Colonial Trust Co. v. Joseph Hilton, Inc.

The agreement for the termination of the lease was executed July 30th, 1928. It recited an indebtedness of the defendant to the plaintiff under the provisions of the lease amounting to $33,000 and provided that the defendant would, upon the execution of the agreement, pay to the plaintiff $15,000 with interest and give to it promissory notes to the additional amount of $18,000, payable some months in the future. It then contained a provision that "on August 31st, 1928, at or before 6:00 p. m. Hilton agrees to deliver to Colonial, or to such other person, firm or corporation as Colonial shall direct, full and complete possession, in order and repair of premises let and devised to Hilton by Colonial," with a further provision giving to the plaintiff the rights and remedies provided in the lease for securing possession in case of a default on defendant's part. Then follows paragraph three, the proper construction of which is the issue involved in this case, and the material terms of which are quoted in the majority opinion.

This paragraph provides that if the defendant "shall perform up to and including August 31st, 1928, all the agreements on its part to be performed in the agreement" of leasing then "the said agreement shall be terminated and ended on and as of August 31st, 1928, at 6:00 p. m." until which time it is to continue in force. Under the plain terms of this provision the defendant was obligated to pay the rent which became due in August because that was one of the agreements "on its part to be performed" before August 31st. But how *Page 83 can it be said that an obligation to pay rent not due by the terms of the lease until after August 31st was one of "the agreements on its part to be performed" up to and including that day? If it was not, then by the express terms of the contract the agreement of lease was "terminated and ended on and as of" that day. How can an action for rent be based upon the lease, when by its express terms it was terminated and ended before that rent became due? That it was the clearly expressed intent of the agreement that there should be no obligations upon the defendant to pay rent after August 31st is confirmed by the concluding clause of the paragraph, that after that date "there shall be no further rights or liabilities of either party hereto to the other under the said agreement." "Liabilities" in the primary significance of the word cannot be restricted to claims which have become due and payable. "Liability in a legal sense, is the state or condition of one who is under obligation to do at once or at some future time something which may be enforced by action. It may exist without the right of immediate enforcement." White v. Green, 105 Iowa 176, 181,74 N.W. 928; Hyatt v. Anderson's Trustee, 25 Ky. L. Rep. 132, 134, 74 S.W. 1094, 1096; Cochran and Sayre v. United States, 157 U.S. 286, 296, 15 Sup. Ct. 628. Rent accruing upon August 31st was a "liability," though not due until ten days after, and by the express provision of the agreement that liability terminated on August 31st.

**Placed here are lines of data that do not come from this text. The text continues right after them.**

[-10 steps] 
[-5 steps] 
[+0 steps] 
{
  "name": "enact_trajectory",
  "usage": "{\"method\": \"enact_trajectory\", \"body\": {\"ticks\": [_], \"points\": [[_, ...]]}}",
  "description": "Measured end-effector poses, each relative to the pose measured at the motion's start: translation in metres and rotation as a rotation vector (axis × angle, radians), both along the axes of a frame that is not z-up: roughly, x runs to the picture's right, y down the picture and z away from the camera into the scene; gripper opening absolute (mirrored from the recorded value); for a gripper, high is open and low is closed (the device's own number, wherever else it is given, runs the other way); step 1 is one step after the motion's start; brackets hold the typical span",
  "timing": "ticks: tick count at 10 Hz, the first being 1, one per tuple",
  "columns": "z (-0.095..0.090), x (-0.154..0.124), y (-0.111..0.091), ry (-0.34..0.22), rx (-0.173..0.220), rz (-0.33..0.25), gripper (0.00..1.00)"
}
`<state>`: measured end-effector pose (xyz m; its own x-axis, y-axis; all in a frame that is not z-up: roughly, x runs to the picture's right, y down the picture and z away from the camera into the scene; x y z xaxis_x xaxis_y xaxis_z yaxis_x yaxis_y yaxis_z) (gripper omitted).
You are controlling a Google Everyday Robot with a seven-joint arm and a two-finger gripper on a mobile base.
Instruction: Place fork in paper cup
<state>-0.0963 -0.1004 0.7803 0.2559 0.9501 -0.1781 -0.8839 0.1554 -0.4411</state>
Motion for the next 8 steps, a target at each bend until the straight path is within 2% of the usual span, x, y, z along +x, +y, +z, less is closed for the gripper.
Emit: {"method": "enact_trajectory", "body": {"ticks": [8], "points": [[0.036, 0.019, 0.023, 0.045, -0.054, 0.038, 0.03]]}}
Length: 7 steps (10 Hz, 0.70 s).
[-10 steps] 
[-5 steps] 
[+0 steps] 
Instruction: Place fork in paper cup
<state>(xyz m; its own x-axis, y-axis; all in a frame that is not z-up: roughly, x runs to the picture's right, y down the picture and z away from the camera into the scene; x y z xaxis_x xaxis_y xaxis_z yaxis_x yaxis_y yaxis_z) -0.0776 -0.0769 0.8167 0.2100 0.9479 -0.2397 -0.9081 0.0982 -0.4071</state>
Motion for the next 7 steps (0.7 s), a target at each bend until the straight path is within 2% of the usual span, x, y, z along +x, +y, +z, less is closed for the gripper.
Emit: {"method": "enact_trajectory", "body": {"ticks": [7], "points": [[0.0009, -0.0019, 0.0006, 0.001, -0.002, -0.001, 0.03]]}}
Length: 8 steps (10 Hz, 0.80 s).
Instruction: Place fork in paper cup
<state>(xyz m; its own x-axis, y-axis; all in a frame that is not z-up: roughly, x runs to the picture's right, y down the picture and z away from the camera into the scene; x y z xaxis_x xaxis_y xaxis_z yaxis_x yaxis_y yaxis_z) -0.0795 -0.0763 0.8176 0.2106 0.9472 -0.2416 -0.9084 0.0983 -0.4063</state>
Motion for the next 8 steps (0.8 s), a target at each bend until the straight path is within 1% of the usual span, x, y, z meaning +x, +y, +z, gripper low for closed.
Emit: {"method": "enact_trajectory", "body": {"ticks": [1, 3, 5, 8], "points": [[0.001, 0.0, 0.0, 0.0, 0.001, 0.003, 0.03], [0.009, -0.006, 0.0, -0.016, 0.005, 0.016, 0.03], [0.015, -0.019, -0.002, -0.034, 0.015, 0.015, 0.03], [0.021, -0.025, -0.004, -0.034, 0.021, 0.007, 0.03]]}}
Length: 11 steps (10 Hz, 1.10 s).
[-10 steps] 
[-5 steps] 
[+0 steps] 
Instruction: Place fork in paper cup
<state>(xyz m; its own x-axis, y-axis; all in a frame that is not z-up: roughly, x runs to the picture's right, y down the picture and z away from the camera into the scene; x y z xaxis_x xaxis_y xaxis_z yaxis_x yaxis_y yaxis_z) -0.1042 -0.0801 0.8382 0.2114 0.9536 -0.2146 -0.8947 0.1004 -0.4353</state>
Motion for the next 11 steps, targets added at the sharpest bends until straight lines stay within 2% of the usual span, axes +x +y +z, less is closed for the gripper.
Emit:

It should not be forgotten that what we are bound to regard is, not the intent the parties may have had, or the intent we think they should have had, but the intent they have expressed in their agreement. The majority opinion rests upon the proposition that, as occupancy of the premises was to continue during August, the parties must have intended that rentals *Page 84 should have been paid for that month. But if they did so intend, while that might give rise to a right to have the agreement reformed, it would not justify substituting that intent for the one which is clearly expressed in the lease. Moreover, if we recall that the purpose of the lease of the premises was to carry on a retail clothing business which evidently was of considerable size, that the agreement terminating the lease was made on July 30th, 1928, and the premises were to be absolutely vacated on August 31st, 1928, at 6 p. m., the agreement that payment of the rent stipulated in the lease should follow from occupancy loses significance. And again, if reliance is to be placed upon this fact as determining the sense in which the parties used the words of the agreement, upon what grounds is it possible to sustain the ruling of the trial court excluding evidence offered by the defendant as to the negotiations of the parties prior to the making of the agreement, offered to aid in its interpretation? Mazzotta v.Bornstein, 104 Conn. 430, 439, 133 A. 677.

In this opinion HINMAN, J., concurred.